Data block
******************************
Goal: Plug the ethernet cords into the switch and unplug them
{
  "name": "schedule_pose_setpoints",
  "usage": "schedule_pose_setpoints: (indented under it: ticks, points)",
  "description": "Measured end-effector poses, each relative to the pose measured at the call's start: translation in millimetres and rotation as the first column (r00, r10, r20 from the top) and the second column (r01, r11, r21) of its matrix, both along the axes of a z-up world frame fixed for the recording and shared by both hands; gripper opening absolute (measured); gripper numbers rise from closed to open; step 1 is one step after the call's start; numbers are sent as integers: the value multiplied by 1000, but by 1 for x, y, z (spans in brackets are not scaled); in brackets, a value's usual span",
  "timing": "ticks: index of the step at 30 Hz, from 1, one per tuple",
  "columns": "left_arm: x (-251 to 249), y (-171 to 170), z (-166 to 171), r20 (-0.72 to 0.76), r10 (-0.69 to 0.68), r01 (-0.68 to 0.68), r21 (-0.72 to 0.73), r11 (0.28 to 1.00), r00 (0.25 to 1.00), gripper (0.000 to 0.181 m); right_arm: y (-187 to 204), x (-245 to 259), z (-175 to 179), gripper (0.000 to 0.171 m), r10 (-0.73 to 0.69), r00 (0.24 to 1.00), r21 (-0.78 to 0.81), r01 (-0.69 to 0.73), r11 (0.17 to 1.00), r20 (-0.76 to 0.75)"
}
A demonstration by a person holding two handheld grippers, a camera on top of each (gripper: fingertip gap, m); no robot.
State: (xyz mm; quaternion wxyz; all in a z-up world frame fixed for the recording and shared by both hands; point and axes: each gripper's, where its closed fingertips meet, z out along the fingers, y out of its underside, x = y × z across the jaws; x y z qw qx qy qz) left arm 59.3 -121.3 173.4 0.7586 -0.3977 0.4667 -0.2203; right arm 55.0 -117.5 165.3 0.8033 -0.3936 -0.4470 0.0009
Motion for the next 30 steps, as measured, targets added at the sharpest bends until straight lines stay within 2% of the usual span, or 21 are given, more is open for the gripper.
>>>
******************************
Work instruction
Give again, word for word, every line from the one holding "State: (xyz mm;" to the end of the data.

Answer section
State: (xyz mm; quaternion wxyz; all in a z-up world frame fixed for the recording and shared by both hands; point and axes: each gripper's, where its closed fingertips meet, z out along the fingers, y out of its underside, x = y × z across the jaws; x y z qw qx qy qz) left arm 59.3 -121.3 173.4 0.7586 -0.3977 0.4667 -0.2203; right arm 55.0 -117.5 165.3 0.8033 -0.3936 -0.4470 0.0009
Motion for the next 30 steps, as measured, targets added at the sharpest bends until straight lines stay within 2% of the usual span, or 21 are given, more is open for the gripper.
>>>

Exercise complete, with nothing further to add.